WHAT YOU HAVE TO DO:
Beginning with the first line of the data below, reproduce every line unchanged, ending with the line that holds "Room frame, metres.".

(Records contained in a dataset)
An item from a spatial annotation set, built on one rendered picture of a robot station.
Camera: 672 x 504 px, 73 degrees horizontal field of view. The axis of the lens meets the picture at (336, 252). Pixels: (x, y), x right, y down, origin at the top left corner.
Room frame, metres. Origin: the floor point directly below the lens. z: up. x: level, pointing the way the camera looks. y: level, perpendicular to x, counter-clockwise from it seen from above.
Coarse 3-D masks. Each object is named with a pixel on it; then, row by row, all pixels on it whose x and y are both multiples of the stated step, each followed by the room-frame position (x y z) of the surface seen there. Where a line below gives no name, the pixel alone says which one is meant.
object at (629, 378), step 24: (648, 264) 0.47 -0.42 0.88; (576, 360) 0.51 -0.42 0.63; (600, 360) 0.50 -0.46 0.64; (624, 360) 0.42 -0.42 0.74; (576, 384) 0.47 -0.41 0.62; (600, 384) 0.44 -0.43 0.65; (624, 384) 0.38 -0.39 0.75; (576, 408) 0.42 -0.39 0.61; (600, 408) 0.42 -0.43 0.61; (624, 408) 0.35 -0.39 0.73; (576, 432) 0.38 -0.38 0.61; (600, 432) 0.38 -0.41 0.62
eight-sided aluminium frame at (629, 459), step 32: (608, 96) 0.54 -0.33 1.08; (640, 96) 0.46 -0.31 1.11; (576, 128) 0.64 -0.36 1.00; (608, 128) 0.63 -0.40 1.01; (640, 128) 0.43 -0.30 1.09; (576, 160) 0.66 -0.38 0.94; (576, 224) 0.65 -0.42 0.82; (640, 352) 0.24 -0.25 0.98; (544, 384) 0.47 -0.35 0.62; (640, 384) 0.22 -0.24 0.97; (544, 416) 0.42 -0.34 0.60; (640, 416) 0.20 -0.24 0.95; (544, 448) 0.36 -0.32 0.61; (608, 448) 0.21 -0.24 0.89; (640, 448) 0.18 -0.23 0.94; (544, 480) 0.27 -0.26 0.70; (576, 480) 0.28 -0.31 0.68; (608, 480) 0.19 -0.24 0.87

ANSWER FOR THE TASK:
An item from a spatial annotation set, built on one rendered picture of a robot station.
Camera: 672 x 504 px, 73 degrees horizontal field of view. The axis of the lens meets the picture at (336, 252). Pixels: (x, y), x right, y down, origin at the top left corner.
Room frame, metres. Origin: the floor point directly below the lens. z: up. x: level, pointing the way the camera looks. y: level, perpendicular to x, counter-clockwise from it seen from above.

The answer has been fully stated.